また,中国の秦山原子力発電所への機器の移転についても話合いを行い,移転される機器の平和的目的利用確保についての書簡を3月両国政府関係当局間で交換した。
(3)開発途上国協力
近年,原子力平和利用分野における近隣アジア諸国を中心とした開発途上国の我が国の協力に対する期待が高まっている。開発途上国協力について,我が国は,従来よりIAEAの技術協力基金に対し米国に次ぐ拠出を行うとともにIAEAの「原子力科学技術に関する研究,開発及び訓練のための地域協力協定(RCA)」に基づく協力,特に開発途上国の緊急課題である工業,医療問題等の解決に資するためアイソトープ,放射線による工業利用,医学生物学利用プロジェクトを中心に技術,資金面(80年から84年まで約116万ドル拠出)等から積極的な協力を行い,主導的役割を果たしている。また同時に国際協力事業団(JICA)による政府ベース技術協力を通じてアイソトープ,放射線の利用を中心に,研修員の受入れ(84年度51名),専門家の派遣(84年度8名),各種セミナーの開催等についても積極的な協力活動を行っている。
(4)国際原子力機関(IAEA:International Atomic Energy Agen-cy)
(イ)83年,84年の総会でもイスラエル問題は引き続き取り上げられており,具体的なイスラエル制裁には至らないが問題が長期化しつつある。また,南アフリカに対する権利制限の動きがある。
(ロ)84年1月に中国は112番目の加盟国となった。これに伴い,中国を原子力最先進国として理事会に加えるため,憲章第6条が改正されることになった。
(5)原子力平和利用国連会議(PUNE)
開発途上国の提唱により,当初83年に開かれることになっていた原子力平和利用国連会議は,懸案の議題である国際協力につき,84年6月,核不拡散の枠組みをどのように扱うかにつき各国の思惑を取り入れた妥協案が成立したため,86年11月に開催されることになった。

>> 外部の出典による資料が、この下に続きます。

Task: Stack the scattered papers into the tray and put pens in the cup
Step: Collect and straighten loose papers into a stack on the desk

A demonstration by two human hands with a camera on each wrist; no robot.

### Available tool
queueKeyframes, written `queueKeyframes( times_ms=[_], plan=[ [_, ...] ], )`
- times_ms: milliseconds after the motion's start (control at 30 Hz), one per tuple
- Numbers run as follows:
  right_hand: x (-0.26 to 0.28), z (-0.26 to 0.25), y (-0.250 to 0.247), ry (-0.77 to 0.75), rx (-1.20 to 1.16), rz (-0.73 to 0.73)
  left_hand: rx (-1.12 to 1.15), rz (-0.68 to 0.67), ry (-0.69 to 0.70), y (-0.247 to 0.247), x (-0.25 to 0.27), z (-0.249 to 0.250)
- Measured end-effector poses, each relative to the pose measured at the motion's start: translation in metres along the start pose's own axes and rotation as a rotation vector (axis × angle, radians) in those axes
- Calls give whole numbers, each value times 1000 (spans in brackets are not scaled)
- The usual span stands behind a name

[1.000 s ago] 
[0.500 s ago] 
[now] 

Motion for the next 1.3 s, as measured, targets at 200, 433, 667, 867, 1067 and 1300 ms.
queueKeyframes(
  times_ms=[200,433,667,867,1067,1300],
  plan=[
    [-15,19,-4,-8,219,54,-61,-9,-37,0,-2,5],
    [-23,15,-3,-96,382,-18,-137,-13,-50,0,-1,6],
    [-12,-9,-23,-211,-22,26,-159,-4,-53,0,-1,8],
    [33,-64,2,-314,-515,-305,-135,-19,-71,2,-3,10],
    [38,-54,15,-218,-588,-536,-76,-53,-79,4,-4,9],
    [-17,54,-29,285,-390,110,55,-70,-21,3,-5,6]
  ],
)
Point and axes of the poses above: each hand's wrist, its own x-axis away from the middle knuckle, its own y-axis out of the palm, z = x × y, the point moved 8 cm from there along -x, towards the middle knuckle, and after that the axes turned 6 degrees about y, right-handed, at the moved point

(6)経済協力開発機構原子力機関(OECD/NEA)の活動
我が国はNEA加盟国の中で米国に次ぎ,フランスとならんで大規模な原子力開発利用計画を有しているが,特に最近の我が国の原子力発電の優秀な稼働状況,濃縮・再処理の商業化に関する活発な動き等はNEA加盟国の間に大きな印象を与えており,こうした動向を背景にNEAの活動の中でも核燃料サイクル及び原子炉の安全性分野において,我が国の影響力が強まりつつある。これらの分野を中心として我が国は専門家の派遣,会議への出席,共同プロジェクトヘの参加等を通じNEAの活動に積極的に貢献している。また,我が国のNEA分担金についても84年度我が国は約550万FF(約18%)であり,米国(25%)に次ぐ分担国となっている。さらにNEA事務局には,事務局次長を含む5人の邦人職員が採用されている。
(7)低レベル放射性廃棄物の海洋処分
我が国の低レベル放射性廃棄物の海洋処分計画については,85年1月中曽根総理大臣が大洋州を訪問した際,関係国の懸念を無視して強行はしないとの我が国の方針を説明し訪問先各国の共感を得た。放射性廃棄物の海洋処分については,ロンドン条約に基づき,科学的検討が85年1月の第9回同条約締約国協議会議に向けて進められた。